Directions for this task: For this listing, the lines between the one holding "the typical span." and the one holding "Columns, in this", inclusive, must be set down exactly.

Input data:
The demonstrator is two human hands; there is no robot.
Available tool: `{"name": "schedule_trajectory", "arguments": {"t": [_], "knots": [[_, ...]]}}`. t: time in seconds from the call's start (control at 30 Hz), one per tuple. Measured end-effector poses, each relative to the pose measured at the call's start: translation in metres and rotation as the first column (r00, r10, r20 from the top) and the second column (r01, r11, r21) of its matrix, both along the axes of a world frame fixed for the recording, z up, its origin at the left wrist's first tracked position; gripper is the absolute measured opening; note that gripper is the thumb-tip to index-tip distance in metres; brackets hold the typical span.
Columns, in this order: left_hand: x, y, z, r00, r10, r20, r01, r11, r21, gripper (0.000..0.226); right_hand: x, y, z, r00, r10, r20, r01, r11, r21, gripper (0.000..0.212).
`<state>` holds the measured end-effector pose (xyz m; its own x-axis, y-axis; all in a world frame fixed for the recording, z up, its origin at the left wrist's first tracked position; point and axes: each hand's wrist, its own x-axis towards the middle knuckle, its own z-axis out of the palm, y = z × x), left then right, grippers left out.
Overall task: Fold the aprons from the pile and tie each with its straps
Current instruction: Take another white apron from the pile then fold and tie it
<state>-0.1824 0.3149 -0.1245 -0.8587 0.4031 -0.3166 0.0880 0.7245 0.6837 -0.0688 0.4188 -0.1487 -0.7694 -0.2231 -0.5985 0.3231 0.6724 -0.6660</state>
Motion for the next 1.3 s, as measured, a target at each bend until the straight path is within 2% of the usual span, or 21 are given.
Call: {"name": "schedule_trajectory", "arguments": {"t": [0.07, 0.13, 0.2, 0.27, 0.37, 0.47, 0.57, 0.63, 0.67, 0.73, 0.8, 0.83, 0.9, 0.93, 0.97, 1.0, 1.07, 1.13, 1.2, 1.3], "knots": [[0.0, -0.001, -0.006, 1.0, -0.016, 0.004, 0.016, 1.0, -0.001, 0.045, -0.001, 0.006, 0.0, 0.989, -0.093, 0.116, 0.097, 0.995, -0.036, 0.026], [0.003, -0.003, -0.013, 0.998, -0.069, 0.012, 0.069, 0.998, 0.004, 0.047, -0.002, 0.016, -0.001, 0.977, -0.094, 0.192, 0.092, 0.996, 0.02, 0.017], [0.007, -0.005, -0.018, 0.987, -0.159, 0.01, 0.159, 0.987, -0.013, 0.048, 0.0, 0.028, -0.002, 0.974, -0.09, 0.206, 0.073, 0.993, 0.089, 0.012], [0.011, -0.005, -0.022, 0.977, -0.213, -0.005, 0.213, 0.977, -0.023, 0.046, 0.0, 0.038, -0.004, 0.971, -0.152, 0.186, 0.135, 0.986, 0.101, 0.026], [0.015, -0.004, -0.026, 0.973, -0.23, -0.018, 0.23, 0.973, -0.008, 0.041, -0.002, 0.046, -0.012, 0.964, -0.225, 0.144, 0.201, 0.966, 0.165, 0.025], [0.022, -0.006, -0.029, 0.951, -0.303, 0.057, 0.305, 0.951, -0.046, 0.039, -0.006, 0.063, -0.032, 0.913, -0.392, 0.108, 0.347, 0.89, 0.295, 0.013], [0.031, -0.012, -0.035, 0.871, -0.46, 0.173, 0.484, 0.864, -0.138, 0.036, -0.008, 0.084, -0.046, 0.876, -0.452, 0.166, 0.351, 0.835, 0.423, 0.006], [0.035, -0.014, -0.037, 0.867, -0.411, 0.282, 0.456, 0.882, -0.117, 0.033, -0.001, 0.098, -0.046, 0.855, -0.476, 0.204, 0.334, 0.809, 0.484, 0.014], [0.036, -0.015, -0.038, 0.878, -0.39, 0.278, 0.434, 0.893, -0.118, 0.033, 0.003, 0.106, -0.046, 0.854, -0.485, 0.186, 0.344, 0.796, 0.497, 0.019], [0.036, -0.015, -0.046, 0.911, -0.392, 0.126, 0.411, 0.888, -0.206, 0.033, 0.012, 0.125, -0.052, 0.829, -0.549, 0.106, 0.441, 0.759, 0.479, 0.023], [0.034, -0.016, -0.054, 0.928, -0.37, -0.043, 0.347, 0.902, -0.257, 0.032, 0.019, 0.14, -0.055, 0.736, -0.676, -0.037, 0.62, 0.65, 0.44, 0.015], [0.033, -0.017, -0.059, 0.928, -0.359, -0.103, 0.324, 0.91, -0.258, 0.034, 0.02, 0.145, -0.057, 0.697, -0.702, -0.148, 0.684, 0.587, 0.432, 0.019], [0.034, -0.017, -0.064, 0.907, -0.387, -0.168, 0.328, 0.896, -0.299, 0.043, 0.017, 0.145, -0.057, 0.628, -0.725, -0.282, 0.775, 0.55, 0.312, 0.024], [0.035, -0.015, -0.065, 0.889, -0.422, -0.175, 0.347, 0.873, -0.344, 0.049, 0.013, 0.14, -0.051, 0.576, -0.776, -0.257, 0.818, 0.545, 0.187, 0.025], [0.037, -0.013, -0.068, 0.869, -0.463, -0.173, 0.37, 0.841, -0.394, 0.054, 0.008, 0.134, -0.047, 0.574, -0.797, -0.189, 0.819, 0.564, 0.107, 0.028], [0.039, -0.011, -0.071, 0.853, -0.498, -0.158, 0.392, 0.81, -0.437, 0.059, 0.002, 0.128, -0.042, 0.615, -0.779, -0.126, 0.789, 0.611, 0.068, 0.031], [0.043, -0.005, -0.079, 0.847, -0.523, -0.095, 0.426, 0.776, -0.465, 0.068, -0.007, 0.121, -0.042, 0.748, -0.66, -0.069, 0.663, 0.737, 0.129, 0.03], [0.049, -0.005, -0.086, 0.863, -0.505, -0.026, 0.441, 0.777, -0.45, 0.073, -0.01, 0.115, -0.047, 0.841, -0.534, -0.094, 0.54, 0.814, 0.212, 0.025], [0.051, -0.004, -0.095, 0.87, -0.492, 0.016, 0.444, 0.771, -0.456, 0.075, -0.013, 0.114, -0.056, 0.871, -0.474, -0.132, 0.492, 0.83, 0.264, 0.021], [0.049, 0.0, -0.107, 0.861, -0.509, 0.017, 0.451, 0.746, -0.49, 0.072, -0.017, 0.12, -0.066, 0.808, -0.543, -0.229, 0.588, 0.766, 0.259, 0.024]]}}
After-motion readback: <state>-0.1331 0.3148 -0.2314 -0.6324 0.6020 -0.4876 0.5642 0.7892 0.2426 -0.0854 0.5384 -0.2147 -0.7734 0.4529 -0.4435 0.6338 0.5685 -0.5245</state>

Solved exercise:
Available tool: `{"name": "schedule_trajectory", "arguments": {"t": [_], "knots": [[_, ...]]}}`. t: time in seconds from the call's start (control at 30 Hz), one per tuple. Measured end-effector poses, each relative to the pose measured at the call's start: translation in metres and rotation as the first column (r00, r10, r20 from the top) and the second column (r01, r11, r21) of its matrix, both along the axes of a world frame fixed for the recording, z up, its origin at the left wrist's first tracked position; gripper is the absolute measured opening; note that gripper is the thumb-tip to index-tip distance in metres; brackets hold the typical span.
Columns, in this order: left_hand: x, y, z, r00, r10, r20, r01, r11, r21, gripper (0.000..0.226); right_hand: x, y, z, r00, r10, r20, r01, r11, r21, gripper (0.000..0.212).

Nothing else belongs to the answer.